Here are some different kale chip recipes from: Vanessa Nowitzky, a student of Victoria Boutenko
I haven't tried them yet, but here is what she says:
"These chips are so fabulous you will never want regular chips again. Dried kale is surprisingly filling-- these nutritious and rich chips are a meal unto themselves. Each of the following recipes uses about 1 head of green curly kale. Ruffles have ridges, therefore curly kale holds the flavor best. Don't use the woody stems. Tear large bite-sized pieces of the leaves into a large bowl and pour a sauce (recipes below) over the kale, massaging with your fingers until the kale is thoroughly saturated. Spread saturated kale pieces onto dehydrator trays with Teflon sheets and dehydrate at 105° for 12- 15 hours. The leaves shrink and should emerge crispy."

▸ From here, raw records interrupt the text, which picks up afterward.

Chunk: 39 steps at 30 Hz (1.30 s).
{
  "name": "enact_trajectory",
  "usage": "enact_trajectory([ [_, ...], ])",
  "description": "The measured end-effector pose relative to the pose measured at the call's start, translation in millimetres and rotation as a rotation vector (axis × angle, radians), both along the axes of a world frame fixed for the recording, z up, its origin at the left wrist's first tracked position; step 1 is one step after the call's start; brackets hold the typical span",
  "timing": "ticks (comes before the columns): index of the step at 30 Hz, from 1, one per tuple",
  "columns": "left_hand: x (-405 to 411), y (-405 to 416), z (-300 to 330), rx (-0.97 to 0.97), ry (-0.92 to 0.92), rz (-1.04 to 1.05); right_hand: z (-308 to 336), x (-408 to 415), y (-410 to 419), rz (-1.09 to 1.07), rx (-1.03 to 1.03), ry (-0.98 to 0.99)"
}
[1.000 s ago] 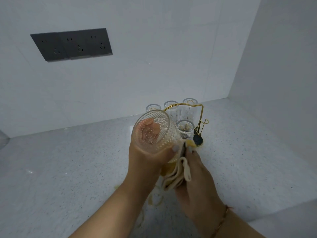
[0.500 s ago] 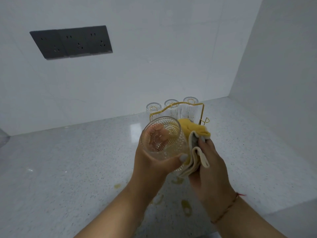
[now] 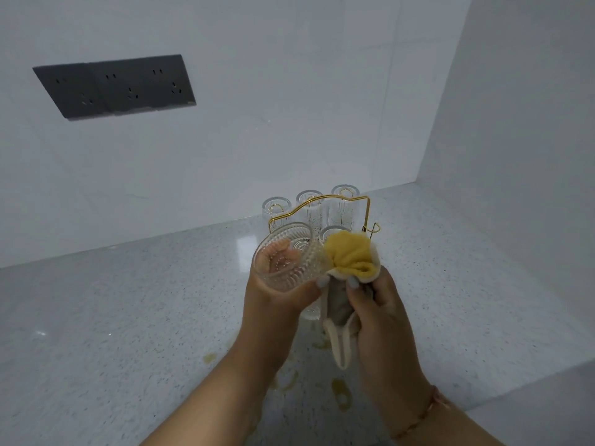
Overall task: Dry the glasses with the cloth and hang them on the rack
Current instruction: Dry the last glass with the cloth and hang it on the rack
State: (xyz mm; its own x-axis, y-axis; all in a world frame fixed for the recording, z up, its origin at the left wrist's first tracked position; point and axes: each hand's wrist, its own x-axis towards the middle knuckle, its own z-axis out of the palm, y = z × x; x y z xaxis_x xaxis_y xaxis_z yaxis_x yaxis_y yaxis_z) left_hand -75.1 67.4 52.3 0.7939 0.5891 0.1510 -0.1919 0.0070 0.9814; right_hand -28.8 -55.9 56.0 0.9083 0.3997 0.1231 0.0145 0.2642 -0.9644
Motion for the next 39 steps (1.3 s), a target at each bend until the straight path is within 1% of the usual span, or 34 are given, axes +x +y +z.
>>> enact_trajectory([
  [3,2,-4,2,-0.029,0.024,-0.106,4,17,-3,0.053,0.041,0.055],
  [5,5,-5,6,-0.032,0.013,-0.123,7,22,-4,0.063,0.052,0.067],
  [8,11,-4,7,-0.113,-0.009,-0.153,5,17,-7,-0.026,0.027,-0.022],
  [11,15,-2,5,-0.184,0.008,-0.112,3,5,-14,-0.098,0.005,-0.165],
  [14,18,2,2,-0.246,0.062,-0.116,11,1,-22,-0.113,0.021,-0.247],
  [16,17,7,2,-0.242,0.128,-0.167,19,17,-29,-0.082,0.100,-0.228],
  [18,14,8,5,-0.225,0.213,-0.268,30,39,-40,-0.046,0.120,-0.198],
  [19,12,7,8,-0.234,0.245,-0.334,36,48,-44,-0.023,0.103,-0.207],
  [21,11,5,15,-0.250,0.275,-0.453,41,62,-50,0.035,0.014,-0.301],
  [22,11,4,18,-0.254,0.275,-0.496,42,65,-51,0.100,-0.034,-0.356],
  [23,12,3,22,-0.270,0.270,-0.531,41,66,-52,0.216,-0.071,-0.399],
  [25,13,0,27,-0.336,0.276,-0.577,39,69,-50,0.431,-0.188,-0.404],
  [27,14,-1,31,-0.435,0.300,-0.650,39,73,-48,0.514,-0.360,-0.420],
  [29,15,-4,35,-0.517,0.302,-0.825,42,72,-48,0.570,-0.448,-0.424],
  [30,16,-3,33,-0.557,0.290,-0.897,42,71,-47,0.573,-0.442,-0.408],
  [31,17,-5,34,-0.594,0.292,-0.922,42,71,-47,0.538,-0.420,-0.387],
  [32,18,-6,34,-0.617,0.312,-0.890,42,70,-46,0.477,-0.398,-0.360],
  [34,18,-5,32,-0.636,0.355,-0.726,40,71,-46,0.325,-0.364,-0.290],
  [35,17,-4,30,-0.608,0.360,-0.630,39,73,-47,0.250,-0.357,-0.246],
  [36,16,-5,27,-0.530,0.353,-0.541,39,75,-47,0.184,-0.361,-0.205],
  [37,14,-8,26,-0.404,0.352,-0.452,38,77,-48,0.129,-0.370,-0.171],
  [39,9,-17,19,-0.009,0.351,-0.312,35,84,-49,0.030,-0.377,-0.100],
])
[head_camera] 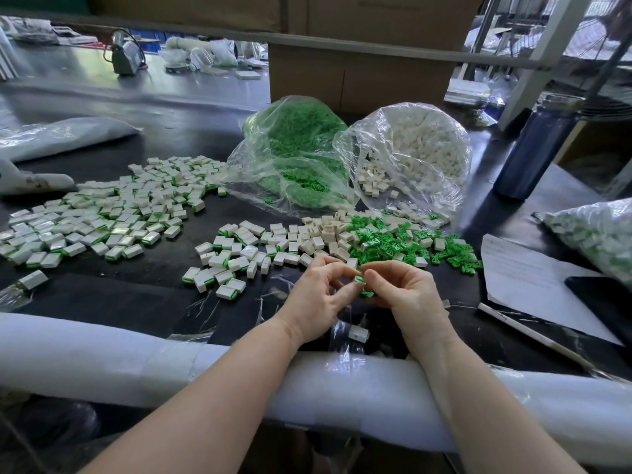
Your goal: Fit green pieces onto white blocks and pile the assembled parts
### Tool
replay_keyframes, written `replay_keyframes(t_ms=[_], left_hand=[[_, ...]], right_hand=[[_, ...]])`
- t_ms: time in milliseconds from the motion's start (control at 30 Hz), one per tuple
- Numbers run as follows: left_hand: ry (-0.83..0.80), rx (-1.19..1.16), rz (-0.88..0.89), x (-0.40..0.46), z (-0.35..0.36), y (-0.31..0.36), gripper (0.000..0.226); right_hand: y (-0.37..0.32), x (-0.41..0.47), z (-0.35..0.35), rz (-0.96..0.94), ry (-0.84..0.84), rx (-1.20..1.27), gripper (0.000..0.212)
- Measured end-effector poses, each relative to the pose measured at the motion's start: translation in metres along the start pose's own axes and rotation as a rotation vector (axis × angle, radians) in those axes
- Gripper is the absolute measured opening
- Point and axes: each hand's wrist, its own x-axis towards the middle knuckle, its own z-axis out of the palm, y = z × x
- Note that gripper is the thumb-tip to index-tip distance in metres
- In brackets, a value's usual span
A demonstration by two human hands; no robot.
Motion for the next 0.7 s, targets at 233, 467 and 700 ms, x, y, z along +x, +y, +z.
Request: replay_keyframes(t_ms=[233,467,700], left_hand=[[0.119,-0.172,-0.069,0.0005,-0.0013,0.0010,0.013],[0.152,-0.169,-0.035,-0.0003,-0.0010,0.0031,0.011],[0.164,-0.126,0.013,-0.0031,-0.0003,0.0053,0.016]], right_hand=[[0.0016,0.0009,-0.0015,-0.068,0.031,-0.225,0.010],[0.0022,0.0011,0.0010,-0.086,-0.011,-0.273,0.011],[-0.0006,-0.0001,0.0017,-0.029,-0.032,-0.151,0.016]])
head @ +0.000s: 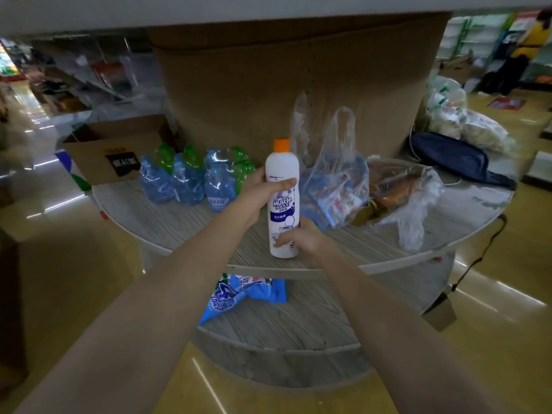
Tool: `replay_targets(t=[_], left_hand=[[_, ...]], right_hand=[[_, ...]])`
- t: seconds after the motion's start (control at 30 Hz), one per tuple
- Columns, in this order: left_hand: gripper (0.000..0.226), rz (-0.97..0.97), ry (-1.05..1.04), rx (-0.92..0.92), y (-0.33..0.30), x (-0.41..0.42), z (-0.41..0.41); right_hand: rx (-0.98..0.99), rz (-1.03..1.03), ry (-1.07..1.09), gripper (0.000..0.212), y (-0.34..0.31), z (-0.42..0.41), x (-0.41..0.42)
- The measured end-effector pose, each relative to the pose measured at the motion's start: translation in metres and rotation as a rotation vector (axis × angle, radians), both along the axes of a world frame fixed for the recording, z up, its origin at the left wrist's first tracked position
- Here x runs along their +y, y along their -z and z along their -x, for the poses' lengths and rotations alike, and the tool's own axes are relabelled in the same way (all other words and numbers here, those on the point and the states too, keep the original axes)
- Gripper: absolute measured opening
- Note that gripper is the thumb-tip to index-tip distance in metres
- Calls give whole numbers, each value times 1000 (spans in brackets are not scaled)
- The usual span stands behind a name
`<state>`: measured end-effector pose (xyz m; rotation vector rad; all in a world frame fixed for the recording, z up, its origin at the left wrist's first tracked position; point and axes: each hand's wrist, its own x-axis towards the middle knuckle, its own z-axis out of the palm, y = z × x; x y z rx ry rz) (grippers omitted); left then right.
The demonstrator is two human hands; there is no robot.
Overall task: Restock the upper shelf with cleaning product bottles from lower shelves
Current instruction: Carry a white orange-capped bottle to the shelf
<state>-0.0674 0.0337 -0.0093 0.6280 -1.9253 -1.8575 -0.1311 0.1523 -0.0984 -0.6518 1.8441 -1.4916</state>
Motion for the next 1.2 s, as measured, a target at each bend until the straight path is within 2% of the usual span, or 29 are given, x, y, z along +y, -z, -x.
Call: replay_targets(t=[0.17, 0.37, 0.47, 0.7, 0.77, 0.87, 0.93, 1.2], left_hand=[[62, -15, 35, -10, 1, 17, -45], [49, -41, 41, -35, 9, 47, -110], [54, -65, 56, -69, 29, 60, -145], [42, -217, 56, -88, 95, 87, -221], [36, -278, 16, -93, 116, 95, -238], [34, -363, -70, -111, 150, 105, -263], [44, -401, -112, -121, 174, 109, -279], [43, -537, -371, -163, 244, 147, -329]], right_hand=[[-16, 9, -20, 52, -6, -49, 26], [-133, -2, -13, 54, -2, -117, 59], [-124, -56, -46, 53, 14, -150, 78], [-207, -145, -46, 62, 65, -222, 111], [-247, -197, -68, 62, 85, -239, 116], [-311, -271, -153, 76, 118, -260, 122], [-361, -287, -203, 71, 137, -272, 127], [-467, -429, -450, 55, 193, -296, 151]])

(NB..I like to use whole leaves when making these as appetizers. They are fun to nibble, using the central stem as a handle.)

Cheezy Kale Chips
This rich and flavorful chip is sure to please. Saturate kale in Pine Nut Cheeze Sauce:
  • 1/2 cup pine nuts
  • 1 large red or orange bell pepper, cut into pieces
  • juice of half a lemon
  • 1 - 2 Tablespoons of nutritional yeast
Grind pine nuts in food processor until crumbling into paste. Add bell pepper chunks, lemon juice and yeast, and grind until creamy. A little extra water may be necessary if the nuts don't blend in. Follow directions (above).

Hummus Kale Chips
  • 1/2 cup sprouted pumpkin seeds
  • optional: 1/4 cup sprouted sesame seeds
  • 1 clove garlic
  • 2 stalks green onion
  • 2 stalks celery
  • juice of one lemon
  • 1/2 - 1 teaspoon cumin
  • 1/2 - 1 teaspoon cayenne
Grind seeds well in coffee grinder. Chop all other ingredients and blend together in food processor. Follow directions (above).

Sesame Kale Chips

  • 1 cup sprouted sesame seeds
  • 2 medium plums (pitted, about ¾ cup chopped)
  • 1 stalk celery
  • 1 clove garlic
  • juice of 1/2 lemon
  • 1/2 cup chopped onion
  • 1 inch fresh ginger root, minced
  • Cayenne to taste.
Grind sesame seeds in coffee grinder. Blend all other ingredients in food processor, finally adding ground sesame. Follow directions (above).

Fat Free Kale Chips
In the Vita-Mix, blend the following ingredients well without water (use the tamper):
  • 1 medium small zucchini
  • 1 large red, orange or yellow bell pepper
  • 1/4 cup chopped onion
  • 2 stalks celery
  • juice of 1/2 lemon
  • dash of cayenne pepper or to taste. Follow directions (above).

This tomato and pesto flavored chip is made with Purple Curly Kale.

  • 1 large Tomato
  • 1 medium small yellow zucchini
  • approx. 1 cup chopped red bell pepper
  • 1/4 cup pine nuts
  • 1 large bunch fresh basil
  • 1 clove garlic
  • 1/4 cup chopped onion or leek 
I changed this recipe by adding a few tiny tomatoes and some wonderful dehydrated tomato slices, a green zucchini, doubled the garlic, freshly shelled pine nuts, more onion, 1/2 teaspoon of Celtic sea salt, added a jalapeno pepper and nutritional yeast (Making it a "cheezy" Italian, I guess). I also pulled the curly kale into bite size pieces away from the central stem, mostly to save space in the dehydrator but also making the "massaging" of the sauce into the kale easier and faster. Hmmmm.....I guess it's a different recipe now, as I seem to have changed every ingredient.
I like these spicy, tomato flavoured chips. I also like that they are torn into small pieces so they can be eaten like popcorn.....not as formal or beautiful as dipping and dehydrating the whole leaf, but still good. The cheesy kale chips, the first recipe, is still my favourite but variety, after all, is the spice of life.